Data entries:
========================
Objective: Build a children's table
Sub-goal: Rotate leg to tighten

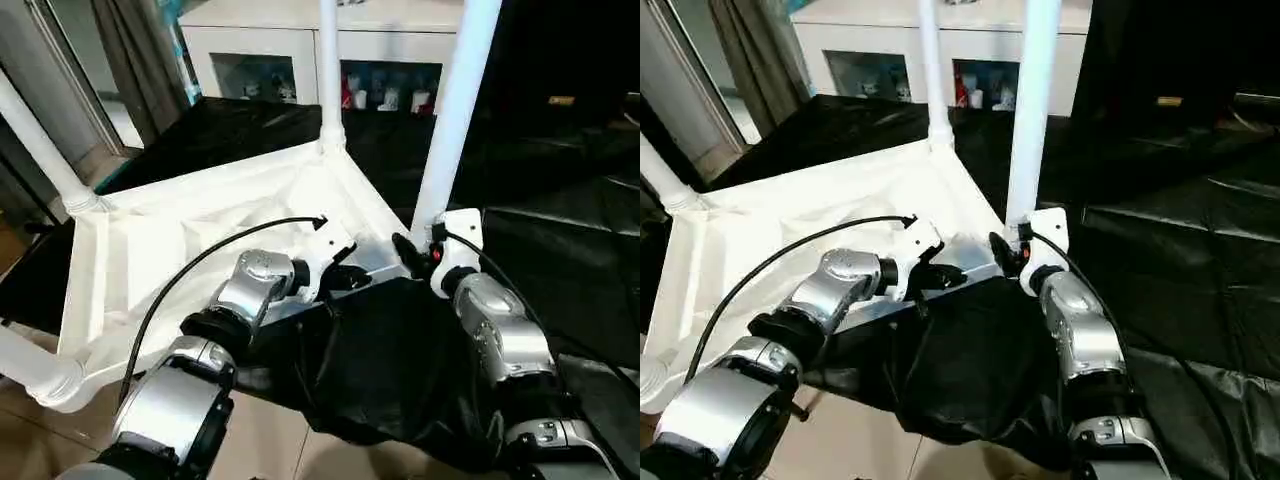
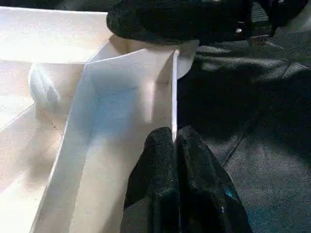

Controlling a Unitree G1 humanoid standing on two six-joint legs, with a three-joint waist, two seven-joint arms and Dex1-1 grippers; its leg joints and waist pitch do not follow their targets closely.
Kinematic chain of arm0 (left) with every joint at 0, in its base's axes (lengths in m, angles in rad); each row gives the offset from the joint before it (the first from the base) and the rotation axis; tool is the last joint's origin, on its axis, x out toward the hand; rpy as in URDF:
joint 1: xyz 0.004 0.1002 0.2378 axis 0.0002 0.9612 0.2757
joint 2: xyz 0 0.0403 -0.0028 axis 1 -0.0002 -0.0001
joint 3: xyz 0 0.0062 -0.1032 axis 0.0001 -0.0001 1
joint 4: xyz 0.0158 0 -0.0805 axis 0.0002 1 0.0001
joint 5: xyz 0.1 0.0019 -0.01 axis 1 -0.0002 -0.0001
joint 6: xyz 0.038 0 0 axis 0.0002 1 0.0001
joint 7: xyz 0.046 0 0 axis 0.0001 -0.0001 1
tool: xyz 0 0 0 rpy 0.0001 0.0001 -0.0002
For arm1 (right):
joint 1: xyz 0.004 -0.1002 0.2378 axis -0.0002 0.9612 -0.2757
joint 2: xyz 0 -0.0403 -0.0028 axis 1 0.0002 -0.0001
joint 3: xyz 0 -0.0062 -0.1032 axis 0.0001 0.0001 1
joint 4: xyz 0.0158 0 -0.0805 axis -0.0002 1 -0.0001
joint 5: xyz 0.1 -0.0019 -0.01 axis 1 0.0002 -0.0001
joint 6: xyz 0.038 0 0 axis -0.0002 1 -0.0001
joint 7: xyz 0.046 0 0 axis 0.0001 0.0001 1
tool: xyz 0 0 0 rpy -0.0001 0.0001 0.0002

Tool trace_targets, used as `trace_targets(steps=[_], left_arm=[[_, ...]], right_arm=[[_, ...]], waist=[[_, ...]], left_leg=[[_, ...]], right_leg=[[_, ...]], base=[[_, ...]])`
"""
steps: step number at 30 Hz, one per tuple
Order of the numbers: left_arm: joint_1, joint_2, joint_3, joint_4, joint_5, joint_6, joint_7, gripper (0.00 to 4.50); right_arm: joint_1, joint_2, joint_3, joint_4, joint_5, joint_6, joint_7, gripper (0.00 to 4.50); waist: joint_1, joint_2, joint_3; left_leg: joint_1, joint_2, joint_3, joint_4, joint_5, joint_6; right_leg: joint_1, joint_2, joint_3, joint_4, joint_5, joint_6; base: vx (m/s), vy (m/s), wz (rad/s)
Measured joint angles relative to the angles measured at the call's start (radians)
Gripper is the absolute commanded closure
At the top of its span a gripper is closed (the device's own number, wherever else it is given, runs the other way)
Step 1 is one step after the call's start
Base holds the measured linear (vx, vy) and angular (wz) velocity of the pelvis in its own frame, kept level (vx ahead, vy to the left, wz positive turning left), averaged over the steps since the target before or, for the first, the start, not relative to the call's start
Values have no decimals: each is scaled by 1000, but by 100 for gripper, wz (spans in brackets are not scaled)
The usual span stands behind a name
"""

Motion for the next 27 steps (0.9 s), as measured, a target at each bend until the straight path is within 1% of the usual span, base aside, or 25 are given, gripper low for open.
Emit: trace_targets(steps=[1, 2, 4, 5, 8, 10, 11, 12, 13, 14, 15, 17, 19, 21, 22, 23, 24, 27], left_arm=[[0, 4, 0, -1, 0, -1, -11, 450], [0, 8, -1, -3, 1, -5, -24, 450], [13, 28, -17, -29, -1, -13, -81, 450], [19, 38, -18, -39, -1, -17, -105, 450], [39, 83, -29, -74, -14, -32, -230, 450], [40, 106, -41, -82, -17, -44, -296, 450], [40, 117, -44, -87, -17, -51, -317, 450], [40, 132, -53, -96, -17, -60, -350, 450], [40, 138, -56, -101, -18, -63, -362, 450], [40, 149, -61, -112, -19, -64, -387, 450], [42, 154, -63, -118, -21, -64, -407, 450], [54, 167, -70, -135, -27, -58, -433, 450], [69, 178, -77, -157, -33, -49, -465, 450], [77, 185, -79, -159, -38, -46, -490, 450], [77, 187, -80, -159, -39, -44, -496, 450], [78, 189, -83, -159, -39, -42, -499, 450], [82, 190, -86, -163, -39, -40, -503, 450], [90, 189, -88, -178, -39, -35, -505, 450]], right_arm=[[2, -5, 0, -2, 1, 0, 20, 84], [5, -11, 1, -8, 2, 1, 44, 84], [40, -70, 36, -56, 17, 9, 154, 84], [49, -89, 44, -71, 24, 14, 195, 84], [88, -185, 94, -138, 55, 30, 380, 84], [100, -219, 120, -164, 73, 35, 467, 84], [106, -236, 124, -175, 82, 34, 504, 84], [115, -256, 139, -196, 92, 37, 554, 84], [117, -269, 142, -201, 95, 36, 575, 84], [117, -289, 149, -209, 99, 33, 613, 84], [117, -300, 153, -211, 104, 32, 643, 84], [121, -326, 160, -215, 112, 31, 689, 84], [126, -353, 170, -226, 119, 33, 738, 84], [132, -358, 174, -227, 129, 39, 766, 84], [133, -359, 176, -227, 133, 43, 773, 97], [133, -360, 179, -228, 133, 47, 778, 97], [135, -361, 180, -230, 135, 53, 782, 108], [147, -359, 182, -240, 150, 62, 786, 127]], waist=[[0, 0, 0], [0, 1, -1], [3, 0, 0], [3, 0, 0], [14, 0, 0], [21, 2, -1], [26, 3, -2], [33, 3, -2], [38, 4, -3], [42, 4, -3], [43, 4, -3], [46, 4, -3], [49, 4, -3], [49, 4, -3], [49, 4, -3], [49, 3, -2], [48, 2, -2], [48, 1, -1]], left_leg=[[0, 0, 0, 0, 0, 0], [0, 0, 0, 0, 0, 0], [-1, 1, 0, -1, 0, 0], [-1, 2, 0, -1, 0, 0], [-2, 5, 0, -1, 3, 5], [-4, 7, 0, -1, 3, 6], [-6, 7, 0, -1, 3, 6], [-11, 6, 1, 0, 2, 7], [-14, 6, 0, 1, 1, 8], [-21, 7, 0, 6, 0, 10], [-26, 7, 0, 12, -3, 15], [-27, 7, 0, 21, -6, 21], [-28, 6, 0, 22, -7, 21], [-26, 6, 0, 24, -6, 20], [-25, 7, 1, 25, -6, 20], [-23, 7, 1, 25, -6, 20], [-20, 6, 2, 25, -6, 19], [-19, 6, 2, 25, -8, 15]], right_leg=[[0, 0, 0, 0, 0, 0], [0, 0, 0, 1, 0, 0], [-1, 0, -1, 1, 3, -4], [-1, 1, -1, 2, 4, -4], [-2, 2, -5, 2, 2, 0], [-3, 2, -6, 2, -1, 3], [-5, 2, -7, 3, -1, 3], [-9, 2, -7, 3, -1, 2], [-12, 2, -7, 4, -1, 2], [-18, 2, -6, 6, -1, 2], [-22, 1, -6, 11, -2, 0], [-23, 0, -6, 19, -7, -7], [-23, 0, -5, 19, -7, -7], [-22, 0, -4, 20, -7, -8], [-20, 0, -3, 21, -6, -8], [-18, 0, -3, 21, -6, -8], [-16, 0, -2, 21, -6, -8], [-15, 0, -1, 21, -5, -9]], base=[[0, 0, 0], [0, 0, 0], [0, 0, 0], [0, 0, 0], [60, -12, -1], [71, -13, -1], [59, -7, 1], [0, 0, 0], [0, 0, 0], [0, 0, 0], [0, 0, 0], [0, 0, 0], [0, 0, 0], [0, 0, 0], [0, 0, 0], [0, 0, 0], [0, 0, 0], [0, 0, 0]])
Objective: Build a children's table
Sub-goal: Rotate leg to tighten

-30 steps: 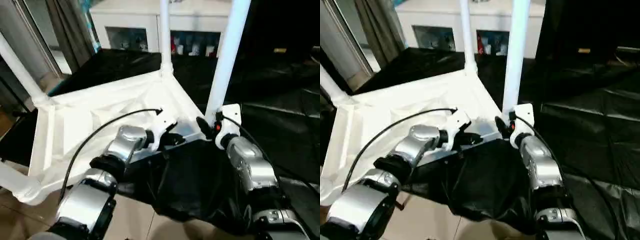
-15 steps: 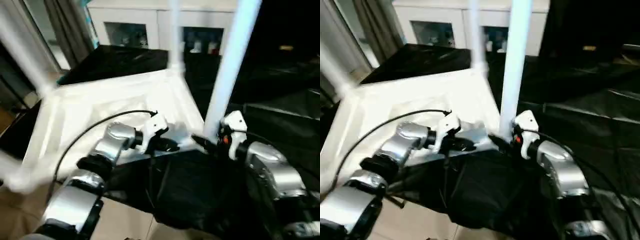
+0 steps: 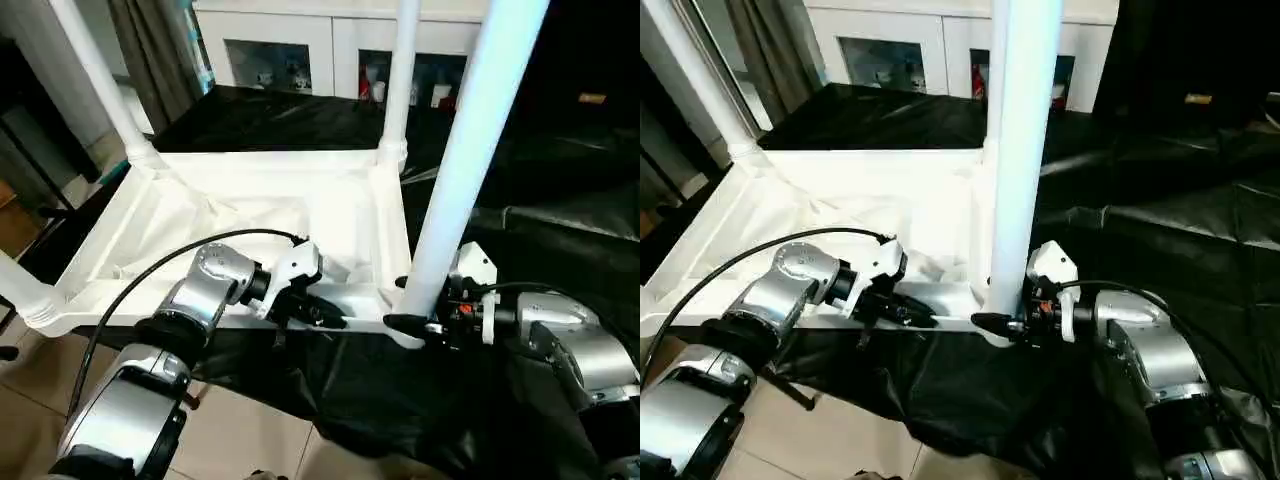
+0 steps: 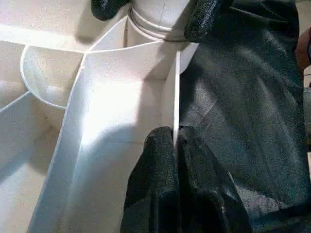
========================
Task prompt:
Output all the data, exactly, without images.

Solution for this problem:
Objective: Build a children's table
Sub-goal: Rotate leg to tighten


Controlling a Unitree G1 humanoid standing on two six-joint legs, with a three-joint waist, two seven-joint arms and Dex1-1 grippers; its leg joints and waist pitch do not follow their targets closely.
Kinematic chain of arm0 (left) with every joint at 0, in its base's axes (lengths in m, angles in rad); each row gives the offset from the joint before it (the first from the base) and the rotation axis; tool is the last joint's origin, on its axis, x out toward the hand; rpy as in URDF:
joint 1: xyz 0.004 0.1002 0.2378 axis 0.0002 0.9612 0.2757
joint 2: xyz 0 0.0403 -0.0028 axis 1 -0.0002 -0.0001
joint 3: xyz 0 0.0062 -0.1032 axis 0.0001 -0.0001 1
joint 4: xyz 0.0158 0 -0.0805 axis 0.0002 1 0.0001
joint 5: xyz 0.1 0.0019 -0.01 axis 1 -0.0002 -0.0001
joint 6: xyz 0.038 0 0 axis 0.0002 1 0.0001
joint 7: xyz 0.046 0 0 axis 0.0001 -0.0001 1
tool: xyz 0 0 0 rpy 0.0001 0.0001 -0.0002
For arm1 (right):
joint 1: xyz 0.004 -0.1002 0.2378 axis -0.0002 0.9612 -0.2757
joint 2: xyz 0 -0.0403 -0.0028 axis 1 0.0002 -0.0001
joint 3: xyz 0 -0.0062 -0.1032 axis 0.0001 0.0001 1
joint 4: xyz 0.0158 0 -0.0805 axis -0.0002 1 -0.0001
joint 5: xyz 0.1 -0.0019 -0.01 axis 1 0.0002 -0.0001
joint 6: xyz 0.038 0 0 axis -0.0002 1 -0.0001
joint 7: xyz 0.046 0 0 axis 0.0001 0.0001 1
tool: xyz 0 0 0 rpy -0.0001 0.0001 0.0002

Tool trace_targets, used as `trace_targets(steps=[_], left_arm=[[_, ...]], right_arm=[[_, ...]], waist=[[_, ...]], left_leg=[[_, ...]], right_leg=[[_, ...]], base=[[_, ...]])`
"""
steps: step number at 30 Hz, one per tuple
Order of the numbers: left_arm: joint_1, joint_2, joint_3, joint_4, joint_5, joint_6, joint_7, gripper (0.00 to 4.50); right_arm: joint_1, joint_2, joint_3, joint_4, joint_5, joint_6, joint_7, gripper (0.00 to 4.50); waist: joint_1, joint_2, joint_3; left_leg: joint_1, joint_2, joint_3, joint_4, joint_5, joint_6; right_leg: joint_1, joint_2, joint_3, joint_4, joint_5, joint_6; base: vx (m/s), vy (m/s), wz (rad/s)
Measured joint angles relative to the angles measured at the call's start (radians)
Gripper is the absolute commanded closure
At the top of its span a gripper is closed (the device's own number, wherever else it is given, runs the other way)
Step 1 is one step after the call's start
Base holds the measured linear (vx, vy) and angular (wz) velocity of the pelvis in its own frame, kept level (vx ahead, vy to the left, wz positive turning left), averaged over the steps since the target before or, for the first, the start, not relative to the call's start
Values have no decimals: each is scaled by 1000, but by 100 for gripper, wz (spans in brackets are not scaled)
The usual span stands behind a name
"""

Motion for the next 27 steps (0.9 s), as measured, a target at each bend until the straight path is within 1% of the usual span, base aside, or 25 are given, gripper low for open.
Emit: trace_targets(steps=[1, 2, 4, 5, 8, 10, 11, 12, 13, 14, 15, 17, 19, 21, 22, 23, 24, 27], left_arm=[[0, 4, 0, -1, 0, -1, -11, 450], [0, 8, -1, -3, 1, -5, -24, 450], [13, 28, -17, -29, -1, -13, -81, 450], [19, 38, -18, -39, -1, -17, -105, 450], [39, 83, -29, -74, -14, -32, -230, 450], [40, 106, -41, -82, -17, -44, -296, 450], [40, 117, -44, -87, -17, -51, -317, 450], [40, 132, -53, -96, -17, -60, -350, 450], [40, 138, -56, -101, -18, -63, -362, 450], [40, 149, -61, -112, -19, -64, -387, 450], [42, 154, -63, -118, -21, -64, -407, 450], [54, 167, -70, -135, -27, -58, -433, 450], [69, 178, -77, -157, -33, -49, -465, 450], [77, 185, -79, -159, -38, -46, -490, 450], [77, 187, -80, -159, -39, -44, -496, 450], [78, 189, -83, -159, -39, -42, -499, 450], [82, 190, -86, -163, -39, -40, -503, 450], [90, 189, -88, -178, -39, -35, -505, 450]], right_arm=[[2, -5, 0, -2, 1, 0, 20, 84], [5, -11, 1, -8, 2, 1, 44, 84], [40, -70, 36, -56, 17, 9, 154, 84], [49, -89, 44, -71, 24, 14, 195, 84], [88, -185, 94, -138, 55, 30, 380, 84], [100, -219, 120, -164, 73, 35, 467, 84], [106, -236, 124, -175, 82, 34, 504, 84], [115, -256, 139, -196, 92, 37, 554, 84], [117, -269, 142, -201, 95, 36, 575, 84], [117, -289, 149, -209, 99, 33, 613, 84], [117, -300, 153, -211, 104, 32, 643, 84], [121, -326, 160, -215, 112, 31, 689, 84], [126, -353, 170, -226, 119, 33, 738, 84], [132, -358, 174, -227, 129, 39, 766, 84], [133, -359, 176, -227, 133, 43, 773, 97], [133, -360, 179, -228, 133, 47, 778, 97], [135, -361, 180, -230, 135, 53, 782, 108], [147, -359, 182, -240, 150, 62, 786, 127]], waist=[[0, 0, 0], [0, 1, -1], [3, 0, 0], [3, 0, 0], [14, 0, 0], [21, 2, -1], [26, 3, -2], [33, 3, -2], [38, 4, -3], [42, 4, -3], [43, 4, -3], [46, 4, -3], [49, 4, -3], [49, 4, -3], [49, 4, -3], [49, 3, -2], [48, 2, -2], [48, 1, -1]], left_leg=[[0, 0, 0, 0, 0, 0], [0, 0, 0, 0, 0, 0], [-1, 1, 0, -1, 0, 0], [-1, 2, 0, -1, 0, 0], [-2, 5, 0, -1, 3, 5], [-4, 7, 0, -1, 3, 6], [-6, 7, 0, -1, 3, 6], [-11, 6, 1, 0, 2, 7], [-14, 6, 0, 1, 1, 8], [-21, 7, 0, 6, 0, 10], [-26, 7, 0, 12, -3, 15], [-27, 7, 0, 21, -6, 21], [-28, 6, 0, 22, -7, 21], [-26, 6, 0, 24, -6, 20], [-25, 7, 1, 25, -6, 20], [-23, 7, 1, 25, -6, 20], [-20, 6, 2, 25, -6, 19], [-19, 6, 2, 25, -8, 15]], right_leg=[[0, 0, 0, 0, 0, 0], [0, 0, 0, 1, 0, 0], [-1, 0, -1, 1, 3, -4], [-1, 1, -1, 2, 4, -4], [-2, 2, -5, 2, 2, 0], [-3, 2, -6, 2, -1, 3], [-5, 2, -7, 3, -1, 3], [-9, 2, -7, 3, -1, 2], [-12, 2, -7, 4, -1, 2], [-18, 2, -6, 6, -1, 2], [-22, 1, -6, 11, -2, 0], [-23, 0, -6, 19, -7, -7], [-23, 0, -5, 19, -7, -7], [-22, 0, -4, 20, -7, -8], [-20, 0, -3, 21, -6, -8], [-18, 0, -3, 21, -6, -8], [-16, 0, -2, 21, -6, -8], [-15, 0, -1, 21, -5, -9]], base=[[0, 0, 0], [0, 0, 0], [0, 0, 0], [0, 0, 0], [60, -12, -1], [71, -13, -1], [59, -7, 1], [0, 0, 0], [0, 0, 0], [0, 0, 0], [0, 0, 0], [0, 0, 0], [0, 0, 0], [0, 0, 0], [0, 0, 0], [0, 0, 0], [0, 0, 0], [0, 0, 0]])
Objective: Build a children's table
Sub-goal: Rotate leg to tighten

-30 steps: 
-15 steps: 
+0 steps: 
+0 steps: 

No additional output is needed.